Test de dépistage - positif

Un rapport positif ou «hors limites» signifie qu'au moins un des paramètres de test ne se trouve pas dans la plage normale ou en panne. Les parents sont informés en cas de constat positif. Le rapport positif en soi ne signifie pas que l'enfant est atteint d'une maladie, c'est un indicateur et nécessite des tests supplémentaires pour diagnostiquer le problème. Une fois que la cause du problème est établie, le médecin peut suggérer les mesures correctives nécessaires.

Il est à noter que les tests peuvent ne pas toujours être précis et qu'il existe toujours une marge d'erreur. Il peut également y avoir de rares cas où le rapport affiche les résultats comme limites. Une telle situation peut nécessiter des tests supplémentaires.

Que faire s'il y a des problèmes avec le bébé?

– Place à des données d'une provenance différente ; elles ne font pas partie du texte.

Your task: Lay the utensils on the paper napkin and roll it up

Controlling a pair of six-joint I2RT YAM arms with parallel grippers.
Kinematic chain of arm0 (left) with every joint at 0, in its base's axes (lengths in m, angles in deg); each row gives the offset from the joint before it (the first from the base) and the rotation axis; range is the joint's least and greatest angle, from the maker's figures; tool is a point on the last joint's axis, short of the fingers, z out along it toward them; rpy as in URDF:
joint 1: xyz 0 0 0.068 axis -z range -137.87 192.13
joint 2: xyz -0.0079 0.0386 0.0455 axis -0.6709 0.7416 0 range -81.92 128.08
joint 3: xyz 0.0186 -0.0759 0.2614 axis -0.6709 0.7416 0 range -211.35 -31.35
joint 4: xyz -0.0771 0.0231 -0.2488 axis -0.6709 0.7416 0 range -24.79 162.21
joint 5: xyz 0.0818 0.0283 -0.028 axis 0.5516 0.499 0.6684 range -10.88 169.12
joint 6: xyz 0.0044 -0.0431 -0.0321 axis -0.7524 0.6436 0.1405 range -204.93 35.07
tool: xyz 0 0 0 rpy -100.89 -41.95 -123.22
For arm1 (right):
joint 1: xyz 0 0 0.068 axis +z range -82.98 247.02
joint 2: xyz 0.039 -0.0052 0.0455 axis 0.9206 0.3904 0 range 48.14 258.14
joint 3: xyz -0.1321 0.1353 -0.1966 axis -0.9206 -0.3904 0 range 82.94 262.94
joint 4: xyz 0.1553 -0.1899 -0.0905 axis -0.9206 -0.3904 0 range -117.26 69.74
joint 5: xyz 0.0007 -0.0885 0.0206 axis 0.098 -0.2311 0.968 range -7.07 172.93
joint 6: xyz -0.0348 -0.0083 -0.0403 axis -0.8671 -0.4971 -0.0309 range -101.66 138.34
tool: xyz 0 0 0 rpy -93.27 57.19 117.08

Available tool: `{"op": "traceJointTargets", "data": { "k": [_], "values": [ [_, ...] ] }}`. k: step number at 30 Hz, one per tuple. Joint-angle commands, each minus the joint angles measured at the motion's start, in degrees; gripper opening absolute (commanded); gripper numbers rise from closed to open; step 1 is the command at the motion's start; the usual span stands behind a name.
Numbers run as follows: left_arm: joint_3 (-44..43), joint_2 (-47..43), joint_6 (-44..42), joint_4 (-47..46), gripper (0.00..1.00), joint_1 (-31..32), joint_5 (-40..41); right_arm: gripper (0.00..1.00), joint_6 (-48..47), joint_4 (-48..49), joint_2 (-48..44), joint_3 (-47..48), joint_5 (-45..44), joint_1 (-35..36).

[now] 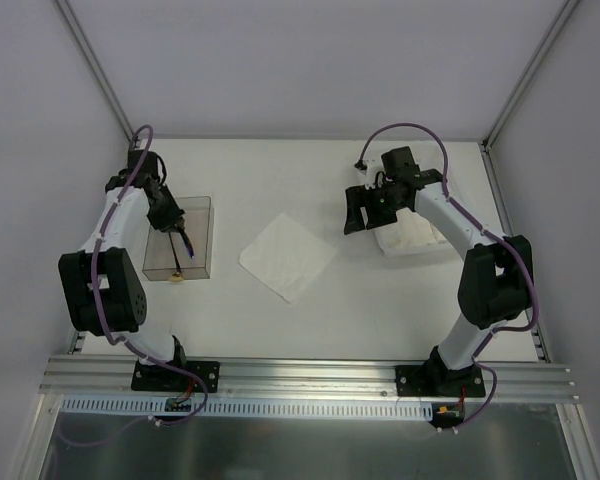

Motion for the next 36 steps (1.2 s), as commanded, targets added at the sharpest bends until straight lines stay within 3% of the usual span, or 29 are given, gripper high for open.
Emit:
{"op": "traceJointTargets", "data": {
  "k": [1, 9, 20, 26, 36],
  "values": [
    [-5.19, -5.3, 0.64, 4.34, 0.0, 1.02, -0.38, 0.77, 0.06, -1.46, -1.82, 1.33, 0.29, -1.14],
    [-17.67, -0.74, 1.86, 11.28, 0.0, 14.45, -0.55, 0.77, -0.38, -2.59, -4.28, -1.92, 1.34, -4.3],
    [-22.69, 13.49, 8.02, 11.11, 0.0, 31.69, -0.29, 0.77, -2.4, -2.6, -8.06, -5.96, 4.76, -8.96],
    [-24.8, 17.81, 9.07, 10.41, 0.0, 34.78, -0.29, 0.78, -1.17, -1.99, -9.99, -6.05, 12.59, -7.56],
    [-23.39, 21.24, 13.82, 8.65, 0.0, 38.56, 2.25, 0.79, 3.93, 3.02, -14.12, -8.25, 6.01, -4.22]
  ]
}}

Si le rapport de test est positif, les médecins peuvent suggérer des procédures de test supplémentaires pour diagnostiquer le problème. Une fois la maladie / infection identifiée, le médecin vous proposera le traitement ou le plan d'alimentation nécessaire pour aider le bébé à se remettre de cette maladie.

Dépistage De Bébé Et Accouchements À Domicile

Quel que soit le lieu de naissance du bébé, il est très important de faire le dépistage. Si vous envisagez d'accoucher à domicile ou si votre bébé est né à la maison, vous devez prendre rendez-vous avec votre médecin ou votre hôpital préféré, où ce service est disponible. Étant donné que le calendrier des tests, en particulier des tests sanguins, est très critique, il est préférable de prendre le rendez-vous à l'avance, en fonction de la date de livraison prévue.

L'équipement nécessaire pour effectuer les tests peut ne pas être disponible dans trop d'hôpitaux. Il est donc important d’identifier et de réserver une place avec l’hôpital à l’avance.

Et si votre bébé ne subit pas de dépistage?

Si le bébé ne subit pas les procédures de dépistage peu de temps après la naissance, le risque de passer inaperçu d’une maladie grave ou d’un état pathologique indésirable est élevé. Certaines de ces conditions médicales peuvent également être fatales et entraîner une croissance anormale ou, dans certains cas, un décès prématuré de l'enfant.

FAQ

1. Le test PCU est-il identique au dépistage néonatal?

Oui, ces tests sont les mêmes et certains médecins peuvent utiliser ces mots de manière interchangeable.

2. Les parents doivent-ils demander un dépistage?

La plupart des hôpitaux effectueront un test de dépistage sans avoir à le demander spécifiquement. Cependant, les parents peuvent demander à ce que la procédure se déroule à temps.

3. Est-il obligatoire de faire dépister un bébé à la naissance?

En Inde, il n'est pas obligatoire de faire dépister un bébé à la naissance. Toutefois, il est conseillé d’effectuer la procédure même si elle n’est pas obligatoire.

Le dépistage néonatal est le moyen idéal pour détecter tout problème de santé auquel le bébé peut être confronté et pour fournir une aide immédiate si nécessaire. Une intervention précoce aide à éliminer plusieurs problèmes dans l'œuf et est recommandée pour tous les bébés.